Cyfip1 Haploinsufficiency Does Not Alter GABAA Receptor δ-Subunit Expression and Tonic Inhibition in Dentate Gyrus PV+ Interneurons and Granule Cells

Abstract

Copy number variation (CNV) at chromosomal region 15q11.2 is linked to increased risk of neurodevelopmental disorders including autism and schizophrenia. A significant gene at this locus is cytoplasmic fragile X mental retardation protein (FMRP) interacting protein 1 (CYFIP1). CYFIP1 protein interacts with FMRP, whose monogenic absence causes fragile X syndrome (FXS). Fmrp knock-out has been shown to reduce tonic GABAergic inhibition by interacting with the δ-subunit of the GABA_A receptor (GABA_AR). Using in situ hybridization (ISH), qPCR, Western blotting techniques, and patch clamp electrophysiology in brain slices from a Cyfip1 haploinsufficient mouse, we examined δ-subunit mediated tonic inhibition in the dentate gyrus (DG). In wild-type (WT) mice, DG granule cells (DGGCs) responded to the δ-subunit-selective agonist THIP with significantly increased tonic currents. In heterozygous mice, no significant difference was observed in THIP-evoked currents in DGGCs. Phasic GABAergic inhibition in DGGC was also unaltered with no difference in properties of spontaneous IPSCs (sIPSCs). Additionally, we demonstrate that DG granule cell layer (GCL) parvalbumin-positive interneurons (PV⁺-INs) have functional δ-subunit-mediated tonic GABAergic currents which, unlike DGGC, are also modulated by the α₁-selective drug zolpidem. Similar to DGGC, both IPSCs and THIP-evoked currents in PV⁺-INs were not different between Cyfip1 heterozygous and WT mice.
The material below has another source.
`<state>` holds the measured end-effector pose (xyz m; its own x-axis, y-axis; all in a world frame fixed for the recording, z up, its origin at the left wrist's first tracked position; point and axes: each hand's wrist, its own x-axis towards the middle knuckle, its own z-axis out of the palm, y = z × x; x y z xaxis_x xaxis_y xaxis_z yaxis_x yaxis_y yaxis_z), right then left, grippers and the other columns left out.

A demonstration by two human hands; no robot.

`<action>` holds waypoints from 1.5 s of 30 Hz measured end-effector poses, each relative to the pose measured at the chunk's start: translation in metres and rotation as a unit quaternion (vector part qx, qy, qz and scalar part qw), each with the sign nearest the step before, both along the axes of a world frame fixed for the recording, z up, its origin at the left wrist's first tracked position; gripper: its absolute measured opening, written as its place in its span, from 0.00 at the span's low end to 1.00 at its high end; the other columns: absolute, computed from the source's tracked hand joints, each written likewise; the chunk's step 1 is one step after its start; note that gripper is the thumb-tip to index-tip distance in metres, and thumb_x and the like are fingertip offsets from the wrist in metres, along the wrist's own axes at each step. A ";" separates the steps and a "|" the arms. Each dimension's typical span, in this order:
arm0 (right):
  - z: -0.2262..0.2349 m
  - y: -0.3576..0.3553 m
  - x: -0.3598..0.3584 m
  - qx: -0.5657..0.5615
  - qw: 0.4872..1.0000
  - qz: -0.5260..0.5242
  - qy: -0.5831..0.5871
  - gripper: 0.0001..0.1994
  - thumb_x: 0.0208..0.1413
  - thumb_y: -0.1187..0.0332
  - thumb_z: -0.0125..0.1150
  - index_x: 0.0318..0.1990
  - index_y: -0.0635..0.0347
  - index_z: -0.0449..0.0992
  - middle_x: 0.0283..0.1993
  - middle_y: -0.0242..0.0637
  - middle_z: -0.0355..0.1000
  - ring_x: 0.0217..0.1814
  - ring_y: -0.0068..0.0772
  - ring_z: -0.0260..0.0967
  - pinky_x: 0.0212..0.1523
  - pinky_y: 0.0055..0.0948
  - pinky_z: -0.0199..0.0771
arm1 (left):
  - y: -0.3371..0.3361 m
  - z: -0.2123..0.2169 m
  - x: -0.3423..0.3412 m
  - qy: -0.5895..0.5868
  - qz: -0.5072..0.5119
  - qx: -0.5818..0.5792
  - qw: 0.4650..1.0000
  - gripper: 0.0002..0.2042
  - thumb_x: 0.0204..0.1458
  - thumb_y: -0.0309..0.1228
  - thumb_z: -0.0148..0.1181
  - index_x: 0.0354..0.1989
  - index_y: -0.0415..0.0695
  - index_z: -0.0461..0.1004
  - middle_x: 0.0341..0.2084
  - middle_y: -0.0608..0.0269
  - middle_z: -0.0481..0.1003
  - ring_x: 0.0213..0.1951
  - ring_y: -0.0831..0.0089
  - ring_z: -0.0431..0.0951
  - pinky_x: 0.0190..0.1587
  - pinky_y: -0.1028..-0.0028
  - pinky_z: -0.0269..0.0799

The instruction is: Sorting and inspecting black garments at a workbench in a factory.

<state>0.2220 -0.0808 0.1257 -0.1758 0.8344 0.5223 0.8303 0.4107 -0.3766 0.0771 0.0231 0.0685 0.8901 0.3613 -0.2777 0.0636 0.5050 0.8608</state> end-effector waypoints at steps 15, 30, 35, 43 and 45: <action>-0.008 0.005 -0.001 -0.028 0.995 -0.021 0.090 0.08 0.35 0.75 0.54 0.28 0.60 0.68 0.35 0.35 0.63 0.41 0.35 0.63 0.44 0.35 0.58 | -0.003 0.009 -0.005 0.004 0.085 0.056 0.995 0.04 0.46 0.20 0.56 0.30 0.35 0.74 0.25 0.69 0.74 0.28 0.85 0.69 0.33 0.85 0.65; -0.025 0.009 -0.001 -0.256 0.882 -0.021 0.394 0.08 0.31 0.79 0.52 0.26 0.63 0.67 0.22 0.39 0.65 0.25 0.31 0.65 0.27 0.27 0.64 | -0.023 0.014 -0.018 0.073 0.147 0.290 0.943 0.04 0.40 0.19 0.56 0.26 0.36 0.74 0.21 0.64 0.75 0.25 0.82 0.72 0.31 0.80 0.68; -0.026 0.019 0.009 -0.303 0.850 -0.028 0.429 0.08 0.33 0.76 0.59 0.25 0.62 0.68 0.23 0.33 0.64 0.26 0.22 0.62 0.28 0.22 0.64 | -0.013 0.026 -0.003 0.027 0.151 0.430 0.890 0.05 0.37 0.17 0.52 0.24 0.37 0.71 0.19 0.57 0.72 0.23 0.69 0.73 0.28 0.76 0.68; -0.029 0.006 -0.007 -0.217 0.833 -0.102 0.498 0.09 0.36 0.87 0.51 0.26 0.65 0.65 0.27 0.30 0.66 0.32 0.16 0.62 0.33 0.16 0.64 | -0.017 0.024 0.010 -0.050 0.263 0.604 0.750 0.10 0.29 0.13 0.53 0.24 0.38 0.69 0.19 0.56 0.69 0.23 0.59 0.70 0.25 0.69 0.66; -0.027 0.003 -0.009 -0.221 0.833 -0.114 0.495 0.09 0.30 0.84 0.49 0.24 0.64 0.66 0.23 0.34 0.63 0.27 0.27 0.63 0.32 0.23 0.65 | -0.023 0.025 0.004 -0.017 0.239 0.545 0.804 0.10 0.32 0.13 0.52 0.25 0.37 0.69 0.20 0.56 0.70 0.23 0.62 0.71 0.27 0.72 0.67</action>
Supporting our electrophysiological data, we found no significant change in hippocampal δ-subunit mRNA expression or protein level and no change in α₁/α₄-subunit mRNA expression. Thus, Cyfip1 haploinsufficiency, mimicking human 15q11.2 microdeletion syndrome, does not alter hippocampal phasic or tonic GABAergic inhibition, substantially differing from the Fmrp knock-out mouse model.

Keywords: CYFIP1; GABA; dentate gyrus; neurodevelopmental; tonic inhibition.

Figure 1.

IPSCs in DGGCs of WT and Cyfip1^+/– mice. A, Dodt gradient contrast image of a horizontal section of the hippocampus. Dashed lines illustrate the border between the ML, GCL, and subgranular zone (SGZ). Patch pipette filled with Alexa Fluor 594 (left) illustrates the position of a mature DGGC (right), imaged by two-photon microscopy, with dendrites projecting to the edge of the ML. B, Traces depicting typical electrophysiological properties of a mature DGGC. C, A typical voltage clamp recording showing IPSCs from DGGC of WT mouse and the averaged IPSC from this cell. Inset schematic shown here and elsewhere signifies data recorded DGGC. D, A typical voltage clamp recording showing IPSCs from DGGC of Cyfip1^+/– mouse and the mean IPSC from this cell. E, Histograms showing the mean (red/blue lines) and standard deviation (light blue/red shading) of the log–normal distribution of all IPSC amplitudes recorded in WT and Cyfip1^+/– DGGC. Scatter plot shows the amplitude of individual IPSCs grouped by cell, mouse, and genotype. Individual IPSCs from each cell are shown as aligned dots (light blue/red) with the mean IPSC amplitude for each cell shown as an unfilled superimposed square (red/blue). Varying length vertical lines (blue/red) represent the mean IPSC amplitude for each animal with the length of the bar illustrating the number of recorded neurons from each mouse. Red/blue symbols (top) are the arithmetic mean and standard deviation of the complete dataset for each genotype. F, As in E but for log-transformed IPSC amplitude data. G, As in E but for IPSC instantaneous frequency data. H, As in E but for log-transformed IPSC frequency data.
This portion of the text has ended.